Havia muito sol do outro lado

   "Aquilo tornara-se um vício. Ele ouvia um telefone a tocar e logo estendia o braço e levantava o auscultador.
   - E se fosse para mim?
   Os amigos faziam troça:
   - No consultório do teu dentista?
   Uma noite estava sozinho, no Rossio, à espera de um táxi, quando o telefone tocou numa cabina ao lado. Era no fim da noite e chovia: uma água mole, desesperançada, tão leve que parecia emergir do próprio chão. Ruben enfiou as mãos nos bolsos do casaco.
   - É claro que não vou atender - disse alto. - Não pode ser para mim. Se atender este telefone é porque estou a enlouquecer.
   O telefone voltou a tocar. Não chegou a tocar cinco vezes. Ele correu para a cabina e atendeu.
   - Está?
   Estava muito sol do outro lado. Era, tinha de ser, uma tarde de sol.
   - Posso falar com o Gustavo?
   A voz dela iluminou a cabina. Ruben pensou em dizer que era o Gustavo. Estava ali, àquela hora absurda, abandonado como um náufrago na mais triste noite do mundo. Tinha o direito de ser o Gustavo (fosse o Gustavo quem fosse).

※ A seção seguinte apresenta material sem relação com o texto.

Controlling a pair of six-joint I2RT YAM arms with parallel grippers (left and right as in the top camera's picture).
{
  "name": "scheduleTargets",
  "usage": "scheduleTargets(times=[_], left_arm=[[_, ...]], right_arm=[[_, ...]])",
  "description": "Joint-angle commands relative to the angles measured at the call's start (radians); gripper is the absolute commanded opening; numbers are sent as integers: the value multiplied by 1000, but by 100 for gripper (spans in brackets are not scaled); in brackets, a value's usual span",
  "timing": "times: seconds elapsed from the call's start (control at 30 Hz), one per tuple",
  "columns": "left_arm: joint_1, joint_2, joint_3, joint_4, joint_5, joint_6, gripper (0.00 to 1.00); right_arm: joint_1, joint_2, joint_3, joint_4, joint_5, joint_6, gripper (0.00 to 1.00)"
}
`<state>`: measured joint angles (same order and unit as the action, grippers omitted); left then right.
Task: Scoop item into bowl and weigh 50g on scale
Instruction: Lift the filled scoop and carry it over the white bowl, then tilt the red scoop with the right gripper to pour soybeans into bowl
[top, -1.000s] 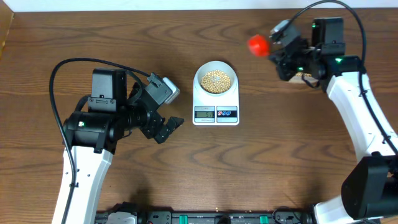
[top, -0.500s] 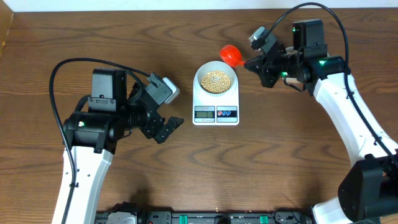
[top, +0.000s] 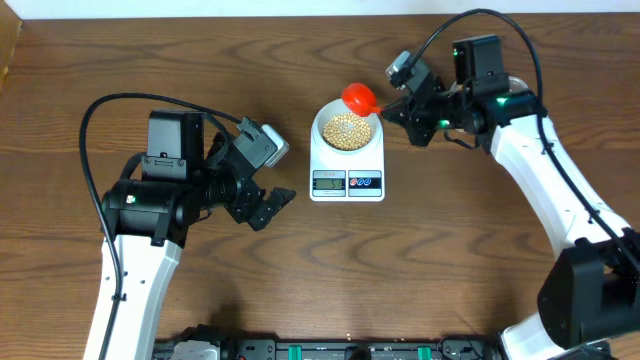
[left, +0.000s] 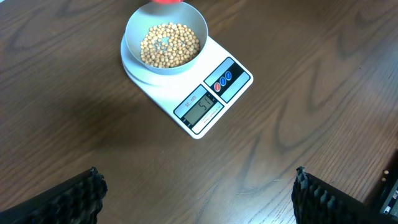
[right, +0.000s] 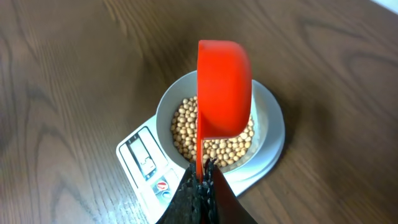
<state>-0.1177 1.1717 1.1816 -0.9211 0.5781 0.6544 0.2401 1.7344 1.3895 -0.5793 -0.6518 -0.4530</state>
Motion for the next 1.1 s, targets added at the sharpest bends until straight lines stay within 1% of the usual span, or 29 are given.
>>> scheduleTargets(times=[0.0,0.27,0.77,0.97,1.07], left_arm=[[5,1,31,-6,16,-4,98],[5,1,31,-6,16,-4,98],[5,1,31,-6,16,-4,98],[5,1,31,-6,16,-4,98],[5,1,31,-6,16,-4,98]], right_arm=[[17,14,-4,-2,-20,11,1],[39,18,-5,-1,40,11,1],[45,19,-5,0,45,10,1],[64,20,-5,0,127,10,1],[71,20,-5,1,130,3,1]])
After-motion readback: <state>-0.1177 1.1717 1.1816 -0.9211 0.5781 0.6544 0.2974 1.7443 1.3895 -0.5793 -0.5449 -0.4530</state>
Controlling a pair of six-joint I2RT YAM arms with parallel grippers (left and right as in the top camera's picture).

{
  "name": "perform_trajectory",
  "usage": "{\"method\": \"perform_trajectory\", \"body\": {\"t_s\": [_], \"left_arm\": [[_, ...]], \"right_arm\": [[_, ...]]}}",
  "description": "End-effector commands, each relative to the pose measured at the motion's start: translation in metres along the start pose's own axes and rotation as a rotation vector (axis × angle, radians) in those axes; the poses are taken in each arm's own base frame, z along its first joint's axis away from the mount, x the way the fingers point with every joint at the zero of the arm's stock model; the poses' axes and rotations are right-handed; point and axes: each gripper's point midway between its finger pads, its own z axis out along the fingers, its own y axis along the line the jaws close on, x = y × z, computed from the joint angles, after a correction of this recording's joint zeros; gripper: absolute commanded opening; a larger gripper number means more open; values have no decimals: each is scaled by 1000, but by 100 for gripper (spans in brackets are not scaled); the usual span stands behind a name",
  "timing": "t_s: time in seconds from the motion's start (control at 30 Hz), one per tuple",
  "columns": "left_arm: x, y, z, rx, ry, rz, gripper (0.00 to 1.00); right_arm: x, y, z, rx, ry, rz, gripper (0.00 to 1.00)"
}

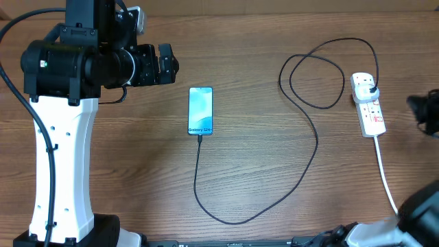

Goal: Plug charger to phone and switch on socket

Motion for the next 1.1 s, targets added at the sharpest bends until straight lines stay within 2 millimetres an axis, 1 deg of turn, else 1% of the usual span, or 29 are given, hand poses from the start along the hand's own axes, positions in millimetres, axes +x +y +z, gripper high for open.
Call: {"method": "perform_trajectory", "body": {"t_s": [0.0,0.03,0.1,0.2,0.23,0.27,0.33,0.43,0.53,0.57,0.7,0.77,0.87,0.97,1.0,1.07], "left_arm": [[0,-2,-2,6,-6,6,100],[0,-2,-2,6,-6,6,100],[0,-2,-2,6,-6,6,100],[0,-2,-2,6,-6,6,100],[0,-2,-2,6,-6,6,100],[0,-2,-2,6,-6,6,100],[0,-2,-2,6,-6,6,100],[0,-2,-2,6,-6,6,99],[0,-2,-2,6,-6,6,99],[0,-2,-2,6,-6,6,100],[0,-2,-2,6,-6,6,100],[0,-2,-2,6,-6,6,100],[0,-2,-2,6,-6,6,100],[0,-2,-2,6,-6,6,100],[0,-2,-2,6,-6,6,100],[0,-2,-2,6,-6,6,100]], "right_arm": [[17,58,-31,-137,-9,-170,4],[25,76,-41,-171,-18,-220,4],[47,113,-66,-219,-40,-339,4],[70,145,-87,-248,-62,-432,4],[87,166,-102,-253,-88,-494,4],[95,174,-108,-254,-99,-523,4],[117,195,-124,-263,-115,-628,4],[146,212,-142,-219,-132,-743,4],[175,215,-152,-148,-110,-866,4],[184,213,-154,-116,-100,-906,4],[208,198,-158,4,-96,-989,4],[216,194,-161,35,-104,-1001,4],[219,189,-170,76,-173,-963,4],[233,183,-178,41,-172,-982,4],[240,179,-180,20,-158,-994,4],[247,169,-180,4,-145,-986,4]]}}
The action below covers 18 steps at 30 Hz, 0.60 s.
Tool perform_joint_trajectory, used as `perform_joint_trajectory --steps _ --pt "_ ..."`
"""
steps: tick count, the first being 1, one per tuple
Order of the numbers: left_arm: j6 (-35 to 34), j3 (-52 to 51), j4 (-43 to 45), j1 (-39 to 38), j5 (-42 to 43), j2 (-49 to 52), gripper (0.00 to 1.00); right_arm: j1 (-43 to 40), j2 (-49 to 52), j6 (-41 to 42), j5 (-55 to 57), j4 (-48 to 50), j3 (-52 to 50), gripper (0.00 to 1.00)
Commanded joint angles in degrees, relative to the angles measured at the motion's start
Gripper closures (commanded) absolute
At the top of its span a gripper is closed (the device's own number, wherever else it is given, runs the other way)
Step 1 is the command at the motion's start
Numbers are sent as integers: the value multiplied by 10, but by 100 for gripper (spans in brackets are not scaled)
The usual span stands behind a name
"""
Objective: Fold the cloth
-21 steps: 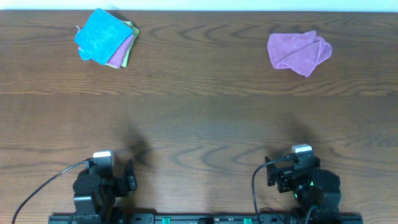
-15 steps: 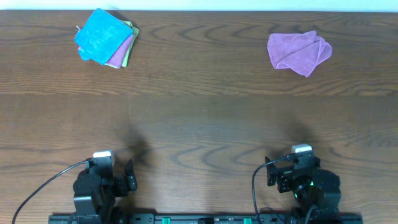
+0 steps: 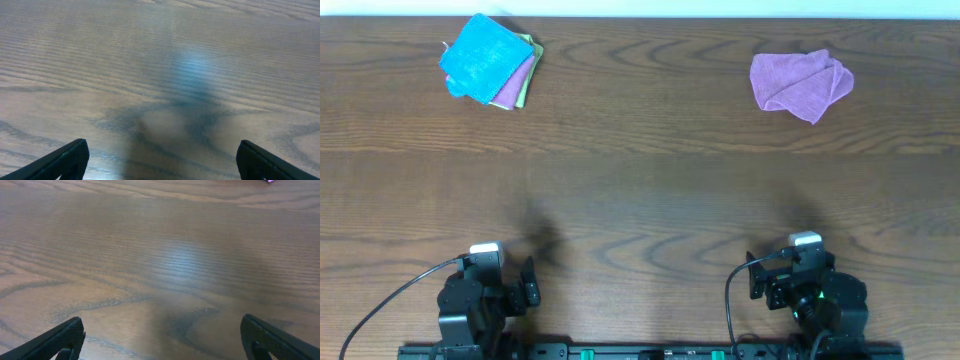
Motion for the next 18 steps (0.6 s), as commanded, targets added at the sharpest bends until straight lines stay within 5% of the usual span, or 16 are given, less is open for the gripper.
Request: perform_joint_trajectory --steps 1,18 --pt "2 -6 -36 -3 -9 -5 5 5 -6 -7 3 0 -8 1" --pt "2 -6 -36 -3 -9 -5 5 -5 64 90 29 5 47 1"
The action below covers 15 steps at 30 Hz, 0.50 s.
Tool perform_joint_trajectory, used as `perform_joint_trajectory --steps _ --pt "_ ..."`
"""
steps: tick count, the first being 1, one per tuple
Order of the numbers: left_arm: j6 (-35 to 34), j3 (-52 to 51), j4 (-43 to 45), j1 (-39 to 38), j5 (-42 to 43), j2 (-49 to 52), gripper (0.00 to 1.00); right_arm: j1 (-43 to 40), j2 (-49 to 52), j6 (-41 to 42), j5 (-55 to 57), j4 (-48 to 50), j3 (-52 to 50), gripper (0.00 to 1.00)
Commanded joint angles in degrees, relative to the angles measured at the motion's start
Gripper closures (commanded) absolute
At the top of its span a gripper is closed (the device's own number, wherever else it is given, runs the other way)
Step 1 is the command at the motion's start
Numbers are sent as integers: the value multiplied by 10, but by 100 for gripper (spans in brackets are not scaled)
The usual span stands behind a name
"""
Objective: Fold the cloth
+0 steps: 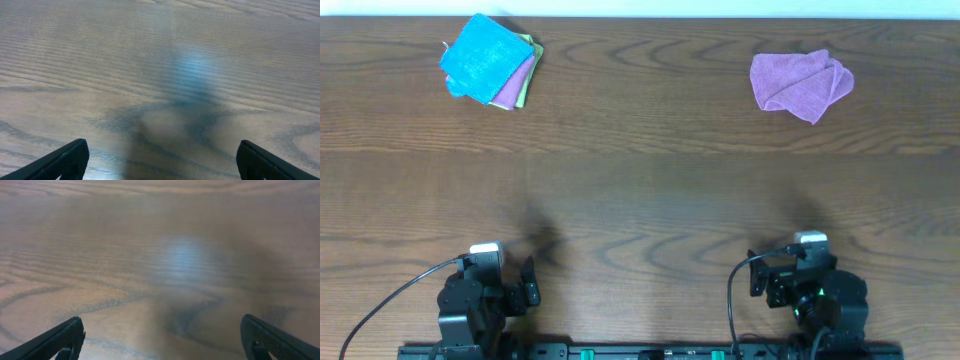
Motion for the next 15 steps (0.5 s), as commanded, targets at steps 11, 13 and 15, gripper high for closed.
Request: perform_joint_trajectory --steps 11,13,15 --pt "2 -6 -36 -3 -9 -5 4 -54 419 22 84 -28 357 1" --pt "2 -6 -36 -3 -9 -5 5 -71 515 17 87 -53 446 1" --pt "2 -6 -36 -3 -9 -5 5 -90 595 13 86 -72 521 1"
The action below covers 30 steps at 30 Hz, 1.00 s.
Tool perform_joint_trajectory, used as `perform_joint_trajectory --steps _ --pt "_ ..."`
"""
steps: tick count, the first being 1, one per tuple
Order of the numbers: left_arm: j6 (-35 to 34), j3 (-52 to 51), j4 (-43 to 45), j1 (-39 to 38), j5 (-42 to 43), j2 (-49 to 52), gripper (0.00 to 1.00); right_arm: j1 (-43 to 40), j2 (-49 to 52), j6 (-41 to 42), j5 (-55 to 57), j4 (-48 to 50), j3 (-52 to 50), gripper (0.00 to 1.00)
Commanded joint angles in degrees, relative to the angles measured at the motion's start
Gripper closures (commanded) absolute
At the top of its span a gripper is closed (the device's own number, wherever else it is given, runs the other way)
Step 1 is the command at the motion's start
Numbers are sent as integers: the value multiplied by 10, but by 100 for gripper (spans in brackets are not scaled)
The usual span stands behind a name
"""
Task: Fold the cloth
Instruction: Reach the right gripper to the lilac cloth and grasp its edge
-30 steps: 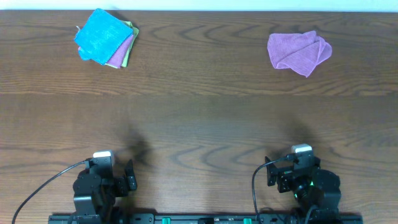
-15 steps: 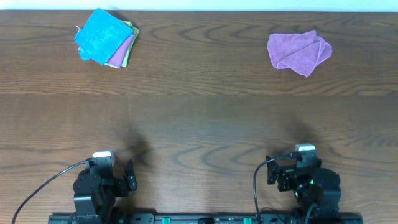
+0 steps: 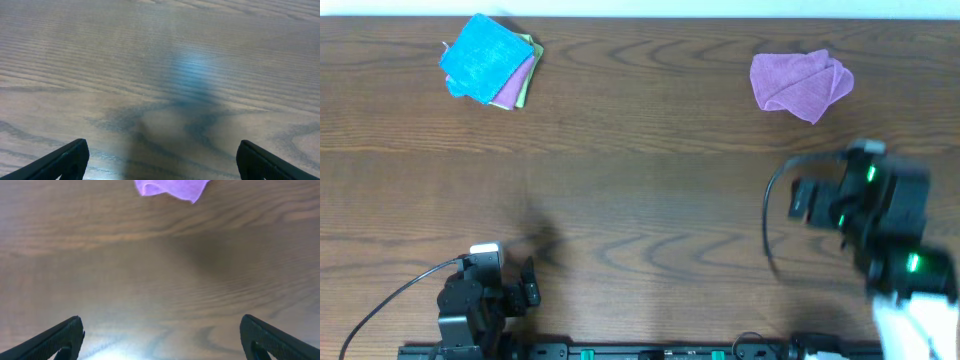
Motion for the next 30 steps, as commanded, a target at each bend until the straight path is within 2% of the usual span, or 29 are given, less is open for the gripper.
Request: perform_joint_trajectory --steps 1,6,12,23,30 --pt "2 -8 -34 -3 -9 -4 5 -28 101 -10 14 -18 101 1" --pt "2 -8 -34 -3 -9 -4 5 -58 244 -30 14 -31 233 1" --pt "2 -8 -34 -3 -9 -4 5 -83 361 -34 14 3 306 1" --pt "2 -8 -34 -3 -9 -4 5 -97 503 -44 -9 184 310 1" --pt "2 -8 -34 -3 -9 -4 5 -97 564 -47 -17 253 310 1"
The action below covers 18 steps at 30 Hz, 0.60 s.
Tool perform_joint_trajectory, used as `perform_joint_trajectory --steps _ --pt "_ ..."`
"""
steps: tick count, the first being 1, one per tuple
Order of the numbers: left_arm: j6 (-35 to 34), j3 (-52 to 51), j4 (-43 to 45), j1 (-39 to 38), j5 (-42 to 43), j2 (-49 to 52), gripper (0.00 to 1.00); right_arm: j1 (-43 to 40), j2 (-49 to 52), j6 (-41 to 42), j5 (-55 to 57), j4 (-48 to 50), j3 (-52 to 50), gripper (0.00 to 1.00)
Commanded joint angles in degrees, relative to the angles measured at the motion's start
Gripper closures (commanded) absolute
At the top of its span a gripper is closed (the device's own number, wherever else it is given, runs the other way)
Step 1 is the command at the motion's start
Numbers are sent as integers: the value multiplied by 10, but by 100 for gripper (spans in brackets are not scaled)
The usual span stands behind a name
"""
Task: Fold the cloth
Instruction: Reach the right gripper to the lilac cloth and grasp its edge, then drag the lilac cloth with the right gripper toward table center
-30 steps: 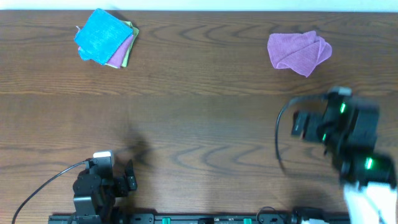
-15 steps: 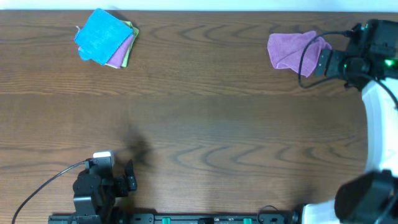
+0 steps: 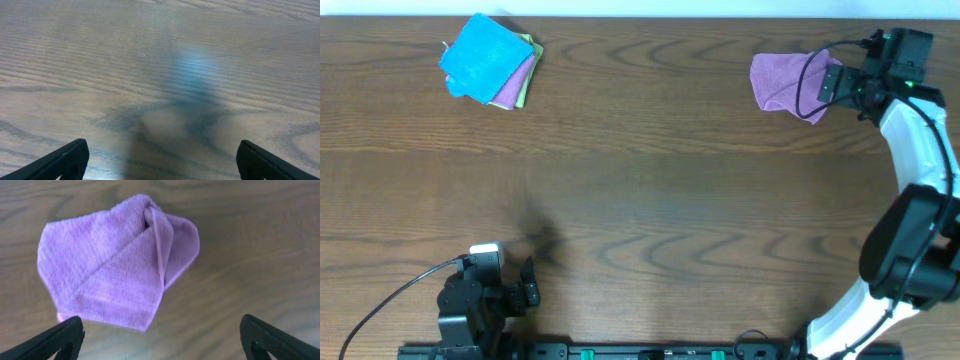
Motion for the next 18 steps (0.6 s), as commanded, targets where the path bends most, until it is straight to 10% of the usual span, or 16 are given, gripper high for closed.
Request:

   - Você não vai acreditar - disse. - A sua chamadas foi parar a uma cabina telefónica.
   Ela riu-se. Meu Deus - pensou Ruben - era como beber sol pelos ouvidos.
   - Não brinques! És tu, Gustavo, não és?...
   Sim, ele tinha o direito de ser o Gustavo:
   - Infelizmente não. Você ligou para uma cabina telefónica, no Rossio, eu estava à espera de um táxi e atendi.
   Quase acrescentou: «pensei que pudesse ser para mim». Felizmente não disse nada. Ela voltou a rir-se:
   - Tenho a sensação de que esta chamada vai ficar-me cara. Sabe onde estou?
   Estava em Pulau Penang, na Malásia, e dali, do seu quarto, num hotel chamado Paradise, podia ver todo o esplendor do mar.
   - Nunca vi nada com esta cor - sussurrou. - Só espero que Deus me dê alegria de morrer no mar.
   Ele ficou em silêncio. Aquilo parecia a letra de um samba. Ela começou a chorar:
   - Desculpe. Que vergonha... Nem sequer sei como você se chama.
   Ruben apresentou-se:
   - Ruben, 34 anos, trabalho em publicidade.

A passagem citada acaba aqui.